**DESCRIPTION OF THE TASK**
Produce word for word the lines of the data below running from the one that has "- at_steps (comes" to the one that has "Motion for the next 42", inclusive, and no others.

**GIVEN ENTRIES**
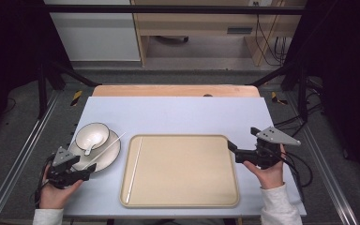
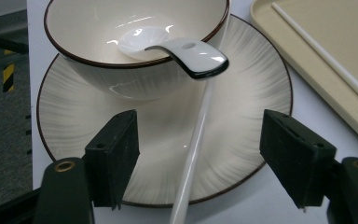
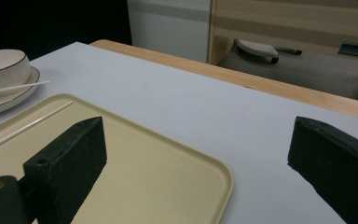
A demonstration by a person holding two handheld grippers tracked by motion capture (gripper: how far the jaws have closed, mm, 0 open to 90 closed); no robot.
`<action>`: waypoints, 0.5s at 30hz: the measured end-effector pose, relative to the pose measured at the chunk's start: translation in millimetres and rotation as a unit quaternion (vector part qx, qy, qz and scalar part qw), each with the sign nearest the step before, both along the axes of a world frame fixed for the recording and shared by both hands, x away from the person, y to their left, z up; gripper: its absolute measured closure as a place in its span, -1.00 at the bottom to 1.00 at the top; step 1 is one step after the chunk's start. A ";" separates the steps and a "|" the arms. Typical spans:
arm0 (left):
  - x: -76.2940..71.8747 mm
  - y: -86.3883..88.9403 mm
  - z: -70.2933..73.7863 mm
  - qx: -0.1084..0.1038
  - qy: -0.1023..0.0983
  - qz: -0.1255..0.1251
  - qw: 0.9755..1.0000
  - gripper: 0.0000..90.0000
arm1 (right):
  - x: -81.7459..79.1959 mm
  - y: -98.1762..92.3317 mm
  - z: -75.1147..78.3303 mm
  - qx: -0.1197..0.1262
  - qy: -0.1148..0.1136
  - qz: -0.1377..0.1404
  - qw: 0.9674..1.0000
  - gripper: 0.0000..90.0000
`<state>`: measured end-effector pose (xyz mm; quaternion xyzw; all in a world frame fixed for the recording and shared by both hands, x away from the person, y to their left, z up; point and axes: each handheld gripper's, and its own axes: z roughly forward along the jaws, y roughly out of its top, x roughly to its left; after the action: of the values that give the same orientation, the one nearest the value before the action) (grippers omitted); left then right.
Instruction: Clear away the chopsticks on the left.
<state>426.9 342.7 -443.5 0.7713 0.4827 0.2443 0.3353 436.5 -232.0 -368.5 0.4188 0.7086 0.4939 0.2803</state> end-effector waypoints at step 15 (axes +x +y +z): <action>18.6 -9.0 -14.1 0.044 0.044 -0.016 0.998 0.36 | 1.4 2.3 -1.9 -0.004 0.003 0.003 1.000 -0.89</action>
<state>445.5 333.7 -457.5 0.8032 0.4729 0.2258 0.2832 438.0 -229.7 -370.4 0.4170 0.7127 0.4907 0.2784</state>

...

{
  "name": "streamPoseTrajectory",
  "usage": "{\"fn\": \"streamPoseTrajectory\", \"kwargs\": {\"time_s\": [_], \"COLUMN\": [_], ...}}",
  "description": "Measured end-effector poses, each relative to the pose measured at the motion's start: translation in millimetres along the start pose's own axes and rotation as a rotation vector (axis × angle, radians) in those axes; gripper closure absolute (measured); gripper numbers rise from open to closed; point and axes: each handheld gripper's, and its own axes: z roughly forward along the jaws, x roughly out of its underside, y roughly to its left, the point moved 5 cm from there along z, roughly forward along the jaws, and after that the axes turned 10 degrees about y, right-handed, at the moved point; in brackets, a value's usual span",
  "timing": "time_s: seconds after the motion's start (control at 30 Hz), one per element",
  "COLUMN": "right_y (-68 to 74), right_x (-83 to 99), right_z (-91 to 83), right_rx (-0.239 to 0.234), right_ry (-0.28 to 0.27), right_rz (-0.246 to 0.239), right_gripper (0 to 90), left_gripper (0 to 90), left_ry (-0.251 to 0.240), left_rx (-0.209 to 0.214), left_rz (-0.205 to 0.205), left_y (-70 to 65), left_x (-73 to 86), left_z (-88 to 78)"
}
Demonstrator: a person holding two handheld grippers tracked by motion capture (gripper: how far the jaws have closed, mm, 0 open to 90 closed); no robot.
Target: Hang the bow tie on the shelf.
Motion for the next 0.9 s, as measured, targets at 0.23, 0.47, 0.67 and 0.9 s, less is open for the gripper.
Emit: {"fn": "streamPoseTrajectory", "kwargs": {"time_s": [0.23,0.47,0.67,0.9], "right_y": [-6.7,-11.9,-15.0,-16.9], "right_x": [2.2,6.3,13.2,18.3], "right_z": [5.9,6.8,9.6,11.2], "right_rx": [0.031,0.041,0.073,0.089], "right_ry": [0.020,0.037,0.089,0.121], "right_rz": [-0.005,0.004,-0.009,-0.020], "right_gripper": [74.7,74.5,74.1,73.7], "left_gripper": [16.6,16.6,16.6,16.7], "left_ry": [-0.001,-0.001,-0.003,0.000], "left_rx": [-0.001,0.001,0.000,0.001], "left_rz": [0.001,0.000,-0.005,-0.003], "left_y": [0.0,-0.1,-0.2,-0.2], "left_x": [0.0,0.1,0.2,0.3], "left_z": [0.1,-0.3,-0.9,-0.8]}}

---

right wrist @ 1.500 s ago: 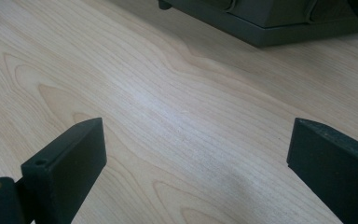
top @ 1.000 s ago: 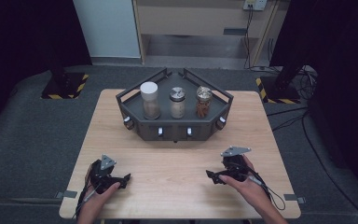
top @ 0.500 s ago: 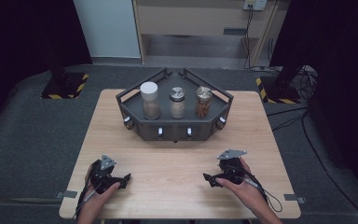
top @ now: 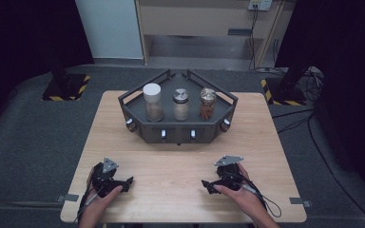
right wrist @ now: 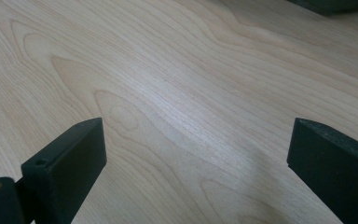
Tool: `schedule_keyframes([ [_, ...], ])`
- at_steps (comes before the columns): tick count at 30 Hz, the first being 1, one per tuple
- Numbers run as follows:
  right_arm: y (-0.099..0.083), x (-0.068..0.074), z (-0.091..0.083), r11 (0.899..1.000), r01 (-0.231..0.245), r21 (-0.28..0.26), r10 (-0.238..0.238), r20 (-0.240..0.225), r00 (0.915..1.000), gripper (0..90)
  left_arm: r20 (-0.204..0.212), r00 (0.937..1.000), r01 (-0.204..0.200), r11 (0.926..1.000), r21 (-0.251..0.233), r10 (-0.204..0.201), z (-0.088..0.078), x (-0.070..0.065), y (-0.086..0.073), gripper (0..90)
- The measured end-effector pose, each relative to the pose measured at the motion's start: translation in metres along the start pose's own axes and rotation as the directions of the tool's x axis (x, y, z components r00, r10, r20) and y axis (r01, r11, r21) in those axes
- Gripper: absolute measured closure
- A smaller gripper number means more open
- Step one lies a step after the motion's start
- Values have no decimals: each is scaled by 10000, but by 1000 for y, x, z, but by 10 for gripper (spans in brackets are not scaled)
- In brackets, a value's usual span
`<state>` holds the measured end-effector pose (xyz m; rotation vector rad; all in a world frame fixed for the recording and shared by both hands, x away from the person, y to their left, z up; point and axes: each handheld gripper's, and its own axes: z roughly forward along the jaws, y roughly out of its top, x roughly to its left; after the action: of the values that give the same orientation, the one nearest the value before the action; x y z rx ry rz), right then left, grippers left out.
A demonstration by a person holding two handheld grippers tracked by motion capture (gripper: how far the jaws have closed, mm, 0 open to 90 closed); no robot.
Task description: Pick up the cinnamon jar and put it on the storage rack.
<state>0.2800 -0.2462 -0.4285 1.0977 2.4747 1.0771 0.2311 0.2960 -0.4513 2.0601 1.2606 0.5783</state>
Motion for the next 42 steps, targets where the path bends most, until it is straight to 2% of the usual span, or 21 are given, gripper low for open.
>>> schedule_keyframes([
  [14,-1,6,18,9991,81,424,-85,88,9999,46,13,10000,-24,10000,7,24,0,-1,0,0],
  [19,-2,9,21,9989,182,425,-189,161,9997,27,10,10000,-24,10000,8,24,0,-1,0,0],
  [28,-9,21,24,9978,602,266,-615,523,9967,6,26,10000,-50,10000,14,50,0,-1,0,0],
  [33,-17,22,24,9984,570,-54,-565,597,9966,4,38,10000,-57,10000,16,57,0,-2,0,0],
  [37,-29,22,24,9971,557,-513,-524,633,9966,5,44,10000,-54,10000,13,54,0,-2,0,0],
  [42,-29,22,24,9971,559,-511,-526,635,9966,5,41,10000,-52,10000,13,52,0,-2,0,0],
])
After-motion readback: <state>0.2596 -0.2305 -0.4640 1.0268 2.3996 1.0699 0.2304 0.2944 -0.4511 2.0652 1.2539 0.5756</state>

**ANSWER TO THE PROBLEM**
- at_steps (comes before the columns): tick count at 30 Hz, the first being 1, one per tuple
- Numbers run as follows:
  right_arm: y (-0.099..0.083), x (-0.068..0.074), z (-0.091..0.083), r11 (0.899..1.000), r01 (-0.231..0.245), r21 (-0.28..0.26), r10 (-0.238..0.238), r20 (-0.240..0.225), r00 (0.915..1.000), gripper (0..90)
  left_arm: r20 (-0.204..0.212), r00 (0.937..1.000), r01 (-0.204..0.200), r11 (0.926..1.000), r21 (-0.251..0.233), r10 (-0.204..0.201), z (-0.088..0.078), x (-0.070..0.065), y (-0.086..0.073), gripper (0..90)
- The measured end-effector pose, each relative to the pose measured at the motion's start: translation in metres along the start pose's own axes and rotation as the directions of the tool's x axis (x, y, z components r00, r10, r20) and y axis (r01, r11, r21) in those axes
- Gripper: absolute measured closure
- A smaller gripper number means more open
- Step one lies a step after the motion's start
- Values have no decimals: each is scaled by 10000, but by 1000 for y, x, z, but by 10 for gripper (spans in brackets are not scaled)
- In brackets, a value's usual span
`<state>` holds the measured end-effector pose (xyz m; rotation vector rad; all in a world frame fixed for the recording and shared by both hands, x away from the person, y to their left, z up; point and axes: each handheld gripper's, and its own axes: z roughly forward along the jaws, y roughly out of its top, x roughly to its left; after the action: of the values that give the same orientation, the one nearest the value before the action; x y z rx ry rz), right then left, grippers left out.
A demonstration by a person holding two handheld grippers tracked by motion capture (gripper: how far the jaws have closed, mm, 0 open to 90 closed); no robot.
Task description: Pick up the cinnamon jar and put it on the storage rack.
<state>0.2800 -0.2462 -0.4285 1.0977 2.4747 1.0771 0.2311 0.2960 -0.4513 2.0601 1.2606 0.5783</state>
Motion for the next 42 steps, targets where the path bends most, until it is straight to 2% of the usual span, or 21 are given, gripper low for open.

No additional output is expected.